Packungen also „plain“ mit ordentlich Warnungen drauf und „Schockbildern“. Bin mal gespannt, welche „Schockbilder“ es fürs Dampfen geben soll. Vielleicht eine schlammbraun oder giftgrün eingefärbte „Dampferlunge“ oder doch auch ein verfaultes Bein, das einfach als „Dampferbein“ deklariert wird. Ach neee, jetzt fällts mir ein… man nehme einfach ein paar EVALI-Pressefotos (Covid-19 geht auch, man sieht ja von außen nicht, ob ein Virus oder Dampf da drin ist) von Patienten im Intensivbett mit Beatmung… das isses doch.

Und nun noch einmal aus der Blase heraustreten: Plain Packaging und „Schockbilder“ haben beim Rauchen so gut wie nix bewirkt. Weil das Rauchen über Jahrhunderte etabliert ist. Es geht nicht um die Packung, sondern um den Inhalt… und was da drin ist, weiß jeder.

Weil aber der Normalodampfermarkt (die o.g. „Einfach-nur-Dampfer”) noch nicht über so lange Zeit etabliert ist und der Erfolg des Dampfens davon abhängt, dass er wächst und möglichst viele Raucher umsteigen, werden diese Maßnahmen mehr Erfolg haben. Viele wissen nämlich nicht, was in der Packung ist… für die ist die Packung wichtig.

Jetzt mag man meinen, das sei ja nur der Plan zur Krebsbekämpfung, also nicht so wichtig.

Falsch gedacht! Erstmal ist der BECA-Plan unglaublich hoch angesiedelt… und was da zu „Tabakwaren“ drinsteht wird bei der Revision der TPD2 (die dann in einer TPD3 mündet) Beachtung finden. Zumal auch rund um die TPD2-Revision genau diese Ideen schon angeklungen sind.

Ich fürchte, wir müssen uns damit abfinden, dass das E-Dampfen mittelfristig eher eine absolute Nische sein wird und letztlich auch verschwinden (also was Neudampfer und frische Umsteiger anbelangt).

Verschwindet es oder wird es so stark behindert (kein Handel, kein Nachschub), bleibt uns dann nur, uns selbst zu helfen.

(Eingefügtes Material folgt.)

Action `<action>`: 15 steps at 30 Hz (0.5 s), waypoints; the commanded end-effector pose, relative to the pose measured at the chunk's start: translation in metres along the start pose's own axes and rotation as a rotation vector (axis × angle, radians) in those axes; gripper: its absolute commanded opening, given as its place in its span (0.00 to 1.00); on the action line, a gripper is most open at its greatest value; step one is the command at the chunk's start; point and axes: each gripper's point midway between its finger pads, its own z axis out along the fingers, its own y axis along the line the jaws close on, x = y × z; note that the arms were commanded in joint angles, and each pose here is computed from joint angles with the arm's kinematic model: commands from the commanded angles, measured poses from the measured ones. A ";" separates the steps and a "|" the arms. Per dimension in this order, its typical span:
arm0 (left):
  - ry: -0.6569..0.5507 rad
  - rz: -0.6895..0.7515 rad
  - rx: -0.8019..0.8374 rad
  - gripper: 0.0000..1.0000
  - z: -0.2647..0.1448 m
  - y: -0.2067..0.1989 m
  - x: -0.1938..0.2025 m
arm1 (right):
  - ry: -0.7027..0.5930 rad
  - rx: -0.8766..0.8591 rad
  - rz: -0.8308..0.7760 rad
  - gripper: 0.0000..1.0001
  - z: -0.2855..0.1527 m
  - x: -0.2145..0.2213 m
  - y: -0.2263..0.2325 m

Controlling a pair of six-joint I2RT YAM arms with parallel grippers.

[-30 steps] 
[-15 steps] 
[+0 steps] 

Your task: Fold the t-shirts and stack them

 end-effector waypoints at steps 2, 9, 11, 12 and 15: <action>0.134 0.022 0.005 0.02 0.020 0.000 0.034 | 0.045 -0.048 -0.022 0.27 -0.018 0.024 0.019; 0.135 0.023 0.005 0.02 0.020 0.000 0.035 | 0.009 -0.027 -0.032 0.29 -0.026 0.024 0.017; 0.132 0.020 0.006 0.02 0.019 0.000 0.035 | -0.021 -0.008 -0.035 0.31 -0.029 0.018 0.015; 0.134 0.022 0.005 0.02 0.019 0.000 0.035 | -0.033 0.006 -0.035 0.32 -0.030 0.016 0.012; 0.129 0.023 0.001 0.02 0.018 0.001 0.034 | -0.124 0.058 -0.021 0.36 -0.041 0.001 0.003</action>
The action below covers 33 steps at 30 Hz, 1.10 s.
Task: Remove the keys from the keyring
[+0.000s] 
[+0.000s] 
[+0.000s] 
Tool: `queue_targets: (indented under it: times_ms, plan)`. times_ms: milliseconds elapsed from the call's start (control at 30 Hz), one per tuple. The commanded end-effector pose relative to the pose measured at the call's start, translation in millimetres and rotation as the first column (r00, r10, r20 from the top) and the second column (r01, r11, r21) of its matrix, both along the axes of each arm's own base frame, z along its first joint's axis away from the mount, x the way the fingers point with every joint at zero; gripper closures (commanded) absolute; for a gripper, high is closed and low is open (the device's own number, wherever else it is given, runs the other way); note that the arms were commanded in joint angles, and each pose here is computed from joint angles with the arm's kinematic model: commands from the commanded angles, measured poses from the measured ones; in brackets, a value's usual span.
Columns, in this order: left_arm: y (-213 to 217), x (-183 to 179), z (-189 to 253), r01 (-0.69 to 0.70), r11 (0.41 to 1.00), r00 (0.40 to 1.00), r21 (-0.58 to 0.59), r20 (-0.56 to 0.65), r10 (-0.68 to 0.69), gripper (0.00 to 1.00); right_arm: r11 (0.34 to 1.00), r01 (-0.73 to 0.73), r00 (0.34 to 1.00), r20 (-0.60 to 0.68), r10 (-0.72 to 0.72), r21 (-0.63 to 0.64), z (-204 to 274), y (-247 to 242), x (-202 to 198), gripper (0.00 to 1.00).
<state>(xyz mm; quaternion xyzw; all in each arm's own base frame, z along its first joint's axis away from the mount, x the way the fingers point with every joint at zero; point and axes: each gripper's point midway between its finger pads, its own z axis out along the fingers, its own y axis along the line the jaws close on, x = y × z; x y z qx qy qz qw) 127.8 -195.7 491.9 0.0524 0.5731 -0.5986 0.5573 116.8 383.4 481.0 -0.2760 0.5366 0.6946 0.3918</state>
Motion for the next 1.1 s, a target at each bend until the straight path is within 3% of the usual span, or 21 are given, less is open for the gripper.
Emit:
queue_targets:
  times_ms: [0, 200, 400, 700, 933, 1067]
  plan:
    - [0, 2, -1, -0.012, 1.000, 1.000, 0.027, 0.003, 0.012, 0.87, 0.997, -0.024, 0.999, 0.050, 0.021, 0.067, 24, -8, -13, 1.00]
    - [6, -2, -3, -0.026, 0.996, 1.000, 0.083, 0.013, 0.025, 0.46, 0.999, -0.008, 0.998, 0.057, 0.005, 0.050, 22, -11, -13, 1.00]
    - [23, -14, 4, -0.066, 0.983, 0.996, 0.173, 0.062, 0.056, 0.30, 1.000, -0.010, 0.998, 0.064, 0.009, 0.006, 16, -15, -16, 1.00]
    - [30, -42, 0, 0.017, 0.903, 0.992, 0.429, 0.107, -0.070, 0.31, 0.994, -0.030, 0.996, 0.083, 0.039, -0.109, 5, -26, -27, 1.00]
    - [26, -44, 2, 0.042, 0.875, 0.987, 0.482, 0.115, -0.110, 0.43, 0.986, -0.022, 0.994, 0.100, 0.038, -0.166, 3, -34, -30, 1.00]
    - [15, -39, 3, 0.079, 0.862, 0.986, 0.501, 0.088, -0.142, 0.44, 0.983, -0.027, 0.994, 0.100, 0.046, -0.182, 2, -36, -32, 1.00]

Es wird in Zukunft keiner mehr darum herumkommen, sich mit dem Selbstmischen zu befassen. Deshalb empfehle ich, das JETZT SCHON zu tun… denn Übung macht den Meister, Ausprobieren nimmt Ängste und Routine erleichtert vieles.

Wo Ihr Euch informiert, ist dabei völlig egal. Ich hatte kürzlich ein Guide dazu in der Nebelkrähe veröffentlicht… und jetzt gibt es die recht neue Seite Vapicon, die sich die Sache auf die Fahnen geschrieben hat und vielversprechend aussieht.

Sucht Euch nach und nach schon einmal Lebensmittelaromen (außerhalb des expliziten Dampfer-Markts), mit denen Ihr dauerhaft glücklich werden könnt. Organisiert Euch (legal, illegal, scheißegal) Nikotin für den Bunker oder denkt über Koffein nach. Fangt mit dem Selbstmischen an, damit Ihr damit weiterdampfen könnt, wenn es den Markt von den Füßen reißt.

Die Software ist gar nicht so das Problem. Viel problematischer wird es mit der Hardware. Die wird dann nämlich irgendwann auch kaum noch zu bekommen sein, wenn der Handel verschwindet (Big-T wird keine guten Akkuträger oder gar Selbstwickler, vielleicht nicht einmal offene Systeme für Euch anbieten). Hier besteht nur die Möglichkeit, sich mit langlebiger Hardware einzudecken und darauf zu hoffen, dass in der Szene der Pioniergeist wieder stärker wird, was Selbstbauprojekte und Gemeinschaftsprojekte anbelangt.